Una llave a lo invisible
Raimon Molins se ha centrado para su 'Nina' en el acto IV de 'La gaviota' de Chéjov
Para cerrar su Trilogía de la imperfección Raimon Molins se ha centrado en el acto IV de La gaviota de Chéjov, cuando sobre los personajes ha pasado la apisonadora del tiempo. Un díptico sobre Tréplev y Nina, que cede su nombre al montaje, como antes lo hicieron la Nora de Ibsen y la Julia de Strindberg. Dos actitudes frente la inercia erosiva de la vida. Dos finales.

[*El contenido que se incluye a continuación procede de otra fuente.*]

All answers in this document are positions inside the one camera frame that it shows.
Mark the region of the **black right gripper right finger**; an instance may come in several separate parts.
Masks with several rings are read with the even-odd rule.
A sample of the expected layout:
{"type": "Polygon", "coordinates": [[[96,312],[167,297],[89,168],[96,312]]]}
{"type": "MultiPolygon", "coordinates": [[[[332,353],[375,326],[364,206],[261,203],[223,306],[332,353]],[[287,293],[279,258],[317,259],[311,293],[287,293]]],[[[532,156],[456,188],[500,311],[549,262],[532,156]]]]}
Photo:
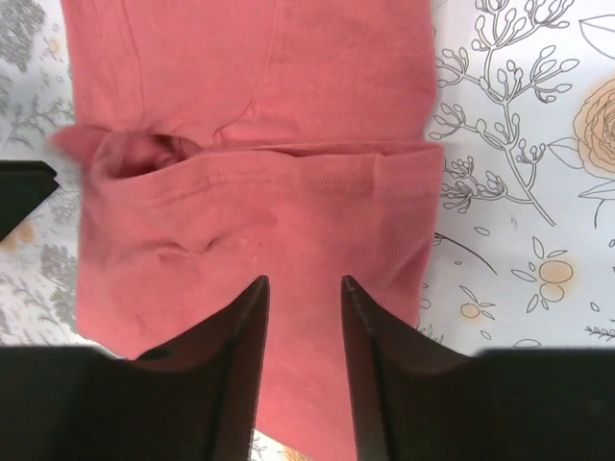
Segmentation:
{"type": "Polygon", "coordinates": [[[614,353],[454,352],[351,278],[341,315],[361,460],[610,460],[614,353]]]}

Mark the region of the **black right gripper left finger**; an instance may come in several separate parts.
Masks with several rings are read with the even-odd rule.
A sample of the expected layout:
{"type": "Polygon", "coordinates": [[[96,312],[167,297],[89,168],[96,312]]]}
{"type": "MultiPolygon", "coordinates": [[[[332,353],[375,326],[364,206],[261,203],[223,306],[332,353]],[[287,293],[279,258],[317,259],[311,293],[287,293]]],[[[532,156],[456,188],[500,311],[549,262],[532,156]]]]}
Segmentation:
{"type": "Polygon", "coordinates": [[[88,347],[1,351],[5,460],[245,460],[269,282],[134,360],[88,347]]]}

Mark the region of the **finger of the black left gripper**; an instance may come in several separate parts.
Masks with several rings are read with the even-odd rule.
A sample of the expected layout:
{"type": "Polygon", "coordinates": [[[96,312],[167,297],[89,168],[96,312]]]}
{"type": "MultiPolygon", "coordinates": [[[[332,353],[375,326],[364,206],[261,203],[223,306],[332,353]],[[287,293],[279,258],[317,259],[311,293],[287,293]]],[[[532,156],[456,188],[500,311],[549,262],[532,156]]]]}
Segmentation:
{"type": "Polygon", "coordinates": [[[60,185],[57,172],[41,160],[2,160],[0,174],[0,233],[4,240],[60,185]]]}

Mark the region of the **dusty rose t-shirt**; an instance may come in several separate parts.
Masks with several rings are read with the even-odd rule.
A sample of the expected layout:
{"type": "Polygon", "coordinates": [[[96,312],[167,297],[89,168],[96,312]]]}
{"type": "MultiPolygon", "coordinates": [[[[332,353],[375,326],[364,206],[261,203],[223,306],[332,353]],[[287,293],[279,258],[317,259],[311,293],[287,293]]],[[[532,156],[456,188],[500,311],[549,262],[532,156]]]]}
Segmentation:
{"type": "Polygon", "coordinates": [[[354,277],[417,318],[443,172],[431,3],[65,1],[81,167],[78,333],[134,358],[270,282],[257,429],[356,444],[340,313],[354,277]]]}

Nina cierra su etapa moscovita (fracaso profesional, decepción sentimental, muerte de un hijo) con una bomba de fabricación casera. Atrás deja ruinas. Tréplev acaba, como dejó escrito Chéjov, con un disparo. El éxito al segundo intento, en el mismo lugar que ha sido el único escenario de su amedrentada existencia.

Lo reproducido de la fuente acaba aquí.